Mandelli says that "if we try to apply to the Web the same logic of the traditional journalism we kill the Web journalism," but she supports the notion "that we need rules of the game in order to protect the quality of journalism online."
Posted 9:14 AM US Eastern Time | perma-link to item below
Newspaper Readership, Part II
Rich Gordon on Northwestern University research
The Readership Institute's study (which I wrote about yesterday) suggests that the decades-long decline in newspaper readership can be turned around. As someone who still loves newspapers, I think that's good news. But I'd suggest that the study also has some lessons for interactive media:
- The appeal of "intensely local" content;
- The importance of a product that's easy to read and navigate;
- The fact that advertising content does attract readers;
- The need to build a positive brand image;
- The value of telling readers/users about upcoming content.

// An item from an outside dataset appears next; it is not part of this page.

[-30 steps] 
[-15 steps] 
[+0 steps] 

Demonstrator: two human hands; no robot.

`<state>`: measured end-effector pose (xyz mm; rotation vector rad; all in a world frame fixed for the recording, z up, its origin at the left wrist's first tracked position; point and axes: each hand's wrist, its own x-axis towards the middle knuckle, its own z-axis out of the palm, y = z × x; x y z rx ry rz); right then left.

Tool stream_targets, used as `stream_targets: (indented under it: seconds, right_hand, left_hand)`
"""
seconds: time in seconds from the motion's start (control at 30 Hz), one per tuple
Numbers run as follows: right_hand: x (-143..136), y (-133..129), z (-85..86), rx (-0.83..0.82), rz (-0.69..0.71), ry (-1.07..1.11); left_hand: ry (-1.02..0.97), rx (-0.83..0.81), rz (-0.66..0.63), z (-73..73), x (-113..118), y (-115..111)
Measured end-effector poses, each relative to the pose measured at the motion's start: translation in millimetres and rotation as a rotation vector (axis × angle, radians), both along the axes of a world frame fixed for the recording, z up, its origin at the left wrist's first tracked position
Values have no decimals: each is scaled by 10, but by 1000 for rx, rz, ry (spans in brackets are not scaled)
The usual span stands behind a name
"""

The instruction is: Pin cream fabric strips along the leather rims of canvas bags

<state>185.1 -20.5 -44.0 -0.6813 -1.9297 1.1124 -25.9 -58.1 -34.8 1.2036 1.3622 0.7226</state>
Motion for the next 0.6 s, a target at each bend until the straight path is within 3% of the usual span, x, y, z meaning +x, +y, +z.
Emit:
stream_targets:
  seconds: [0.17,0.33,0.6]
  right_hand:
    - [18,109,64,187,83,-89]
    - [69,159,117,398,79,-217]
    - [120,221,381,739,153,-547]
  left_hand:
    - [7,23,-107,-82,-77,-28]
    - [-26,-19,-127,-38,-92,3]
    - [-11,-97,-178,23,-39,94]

Of course there is one unquestioned assumption behind the study: that the primary goal is to get people to buy newspapers. The goal really ought to be to get people to use newspaper companies' information (and advertising) wherever it's most convenient. But until there's a clear business model to support digital content delivery, it's understandable why print readership would come first.
Posted 7:36 PM US Eastern Time | perma-link to item below
Blogger a Heartbeat Away From Demise
Steve Outing on weblog service's troubles
With E-Media Tidbits I use the wonderful Blogger service to maintain the weblog. From Wednesday night through Thursday afternoon, Blogger was down, which is why there were no Tidbits items posted this morning. Blogger is just barely hanging on, and as Blogger's Evan Williams explains in a note, he is now the company's sole employee. This is a sad state of affairs, because lots of people rely on the Blogger service. It would be profoundly disturbing to many of us should Blogger die. Let's hope Williams stays healthy. On the bright side, he is committed to turning Blogger (and parent Pyra) into a viable business. Blogger has a huge user base, and many of us are eagerly awaiting a commercial version of the service, ready to write checks to Williams. In the days of plentiful VC funding, Blogger would be a star by now. These days, a killer Internet app can barely survive. This is depressing!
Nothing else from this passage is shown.